The call for military intervention increases as Libyan regime pushes back against rebels

Muammar Qaddafi has strengthened his grip on Libya and has begun to reverse some of the gains made by protesters and rebels since mid-February.

Rebels captured the town of Bin Jawad on 5 March, but were ejected only a day later. Government forces are now firmly in control of the town in the Sirte basin, Qaddafi’s homeland. The army is using it as a base to move eastward along the coast towards Ras Lanuf, where fighting has intensified. Qaddafi is reported to have launched multiple airstrikes, including dropping bombs on the oil terminal.

Qaddafi is continuing his operations against the opposition-held industrial town of Zawiyah, just 40 kilometres from his powerbase in Tripoli. The town is the site of a major oil refinery and two export terminals, but has been surrounded by loyalist forces since 28 February and has been cut off from Zuwarah, another opposition enclave to the west for more than a week.

The Libyan leader’s advances come as calls from the international community for a no-fly zone over country grow. Mustafa Abdel-Jalil, the head of Libya’s caretaker opposition government in Benghazi is reported to have pleaded for international assistance, saying “It is our desire that friendly nations and nations that have the power to decide should come forward and assist us … I also appeal to the international community to enforce a no-fly zone over Libya”.

Robert Gates, US Secretary of Defence has pointed out that a no-fly zone over Libya would require direct military intervention, including the elimination of Libya’s current air defence systems and then providing air cover.

Qaddafi responded on Turkey’s state-run TRT news channel saying Libya would resist the imposition of a no-fly zone.

“They want to take your petrol. This is what America, this is what the French, those colonialists, want,” said Qaddafi.

As things stand, it is also unlikely that China and Russia would lend their support for enforcing a no-fly zone at the UN. In any case, these may be inadequate to deal with Qaddafi’s remaining forces. Most of the conflict has taken place with ground forces and the extent to which Qaddafi’s regime has used of fighter jets and helicopters remains unclear.

The Arab League has so far failed to take the lead in the crisis and the wider international community has not yet reached a consensus on the best course of action.
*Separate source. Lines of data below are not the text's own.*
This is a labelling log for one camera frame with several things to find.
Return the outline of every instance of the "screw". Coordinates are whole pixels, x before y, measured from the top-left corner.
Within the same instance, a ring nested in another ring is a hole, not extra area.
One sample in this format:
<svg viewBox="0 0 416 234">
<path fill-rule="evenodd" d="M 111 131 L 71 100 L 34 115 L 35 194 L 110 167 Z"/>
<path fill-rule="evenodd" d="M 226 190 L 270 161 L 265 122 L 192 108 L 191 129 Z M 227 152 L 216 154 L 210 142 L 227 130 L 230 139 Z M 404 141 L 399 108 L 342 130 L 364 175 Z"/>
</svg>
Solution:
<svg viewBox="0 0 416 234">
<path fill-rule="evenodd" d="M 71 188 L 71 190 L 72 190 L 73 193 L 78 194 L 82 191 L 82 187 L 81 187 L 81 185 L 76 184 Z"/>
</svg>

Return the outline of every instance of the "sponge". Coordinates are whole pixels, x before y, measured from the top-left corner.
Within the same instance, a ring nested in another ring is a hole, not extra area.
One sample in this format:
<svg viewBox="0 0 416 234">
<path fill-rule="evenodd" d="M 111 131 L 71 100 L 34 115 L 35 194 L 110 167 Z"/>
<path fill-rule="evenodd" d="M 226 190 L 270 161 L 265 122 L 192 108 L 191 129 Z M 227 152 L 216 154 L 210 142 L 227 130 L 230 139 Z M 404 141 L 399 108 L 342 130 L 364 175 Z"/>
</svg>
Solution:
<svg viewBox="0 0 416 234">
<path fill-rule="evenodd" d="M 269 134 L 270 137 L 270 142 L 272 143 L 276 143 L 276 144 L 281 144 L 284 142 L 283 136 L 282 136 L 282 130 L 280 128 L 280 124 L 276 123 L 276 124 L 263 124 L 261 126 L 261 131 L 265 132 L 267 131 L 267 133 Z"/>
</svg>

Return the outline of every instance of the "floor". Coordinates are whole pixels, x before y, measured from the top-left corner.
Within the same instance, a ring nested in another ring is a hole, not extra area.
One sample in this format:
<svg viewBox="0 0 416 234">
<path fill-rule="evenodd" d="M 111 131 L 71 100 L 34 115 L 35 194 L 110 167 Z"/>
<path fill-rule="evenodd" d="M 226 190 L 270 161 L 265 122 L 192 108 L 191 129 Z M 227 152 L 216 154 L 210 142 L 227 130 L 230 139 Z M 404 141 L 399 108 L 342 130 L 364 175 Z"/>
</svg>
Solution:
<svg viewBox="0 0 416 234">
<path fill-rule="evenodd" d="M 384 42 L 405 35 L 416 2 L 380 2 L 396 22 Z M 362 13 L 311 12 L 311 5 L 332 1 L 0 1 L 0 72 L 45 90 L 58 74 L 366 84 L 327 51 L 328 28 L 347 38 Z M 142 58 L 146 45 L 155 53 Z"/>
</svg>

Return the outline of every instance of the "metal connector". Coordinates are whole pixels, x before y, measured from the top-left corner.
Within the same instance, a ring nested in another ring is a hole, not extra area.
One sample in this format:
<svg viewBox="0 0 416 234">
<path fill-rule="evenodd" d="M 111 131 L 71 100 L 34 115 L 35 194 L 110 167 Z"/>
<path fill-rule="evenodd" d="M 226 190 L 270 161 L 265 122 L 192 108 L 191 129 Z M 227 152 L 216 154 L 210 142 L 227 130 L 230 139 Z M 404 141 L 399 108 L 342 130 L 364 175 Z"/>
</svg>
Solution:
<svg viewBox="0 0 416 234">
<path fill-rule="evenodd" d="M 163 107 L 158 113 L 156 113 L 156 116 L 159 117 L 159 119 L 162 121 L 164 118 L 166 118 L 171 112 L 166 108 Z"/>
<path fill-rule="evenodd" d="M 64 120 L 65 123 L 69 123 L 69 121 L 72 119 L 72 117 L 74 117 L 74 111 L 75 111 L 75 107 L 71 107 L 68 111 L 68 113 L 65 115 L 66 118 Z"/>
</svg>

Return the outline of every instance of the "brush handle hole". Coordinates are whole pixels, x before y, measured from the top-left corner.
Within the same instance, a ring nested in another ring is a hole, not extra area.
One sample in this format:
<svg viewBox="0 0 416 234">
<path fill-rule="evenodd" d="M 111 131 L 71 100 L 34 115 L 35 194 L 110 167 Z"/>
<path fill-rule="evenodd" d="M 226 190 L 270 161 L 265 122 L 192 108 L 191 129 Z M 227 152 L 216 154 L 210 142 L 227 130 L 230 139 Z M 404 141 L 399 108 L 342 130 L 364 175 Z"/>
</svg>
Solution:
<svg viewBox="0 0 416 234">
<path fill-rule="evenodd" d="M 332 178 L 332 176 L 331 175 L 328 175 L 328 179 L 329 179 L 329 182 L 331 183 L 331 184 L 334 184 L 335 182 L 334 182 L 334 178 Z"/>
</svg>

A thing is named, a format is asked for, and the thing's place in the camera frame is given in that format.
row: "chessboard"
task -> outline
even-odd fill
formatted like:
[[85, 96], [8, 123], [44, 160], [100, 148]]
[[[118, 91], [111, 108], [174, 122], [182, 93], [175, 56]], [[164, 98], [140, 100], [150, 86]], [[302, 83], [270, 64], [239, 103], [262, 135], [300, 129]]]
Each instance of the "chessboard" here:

Suggestions have ranged from arming rebel forces to implementing a no-fly zone over the country. But after Iraq, few will want to be drawn into another intervention in the Arab and Muslim world.

After protests began on 15 February in Libya’s main cities, the Libyan uprising is now in its fourth week and the body count has moved well into the hundreds. It shows no sign of ending soon. Saif al-Islam, Qaddafi’s son warned on 21 February, that Libya might slip toward a bloody civil war if the demonstrators do not capitulate .A protracted conflicts looks more likely, according to political analysts.

Libya military strength

Before the conflict began, Qaddafi’s army constituted only 50,000 men, half of which were conscripted, according to the UK-based International Institute for Strategic Studies. Egypt on the other hand has more than a million soldiers and reservists. It is difficult to estimate how many have remained loyal in Libya.

Simon Henderson at the US’ Washington Institute for Near East Policy highlights that each every atrocity ensures the loyalty of those units still linked to the dictator. “After all, if the regime falls, those soldiers implicated in the violence could face the gallows”, says Henderson.

Fearing the kind of military coup that brought him to power in 1969, Qaddafi has limited his military’s resources. Military spending was low compared to its neighbours, averaging only 1.2 per cent of the country’s gross domestic product (GDP), according to the Stockholm International Peace Research Institute.

Qaddafi does have the advantage of being able use the existing military command and communications infrastructure.

Meanwhile, the opposition forces has been hindered outside Benghazi by a lack of organisation and limited firepower.

“There is a real possibility that this will become a long-term stalemate between the rump of Libya and the eastern ‘free’ Libya,” says Theodore Karasik, a security analyst at Inegma, a Middle-East think-tank.

“But before this happens, a series of other events will have to occur, such as the solidification of a line of combat.”

The opposition will also need the establishment of a functioning government in the east, Currently, Libya’s ministries, officials, police forces and all the institutions are associated with the state. “We are not there yet, but it is still too early to tell,” says Karasik.

The National Transitional Council in Benghazi is taking steps towards this, launching a website on 9 March in English and Arabic. The 31-member council has established local councils to “manage daily life in the liberated cities and villages”.

Qaddafi’s loyalists are mounting an organised and determined fight to preserve his rule, but are essentially fighting to retain control of an enclave within his former domains.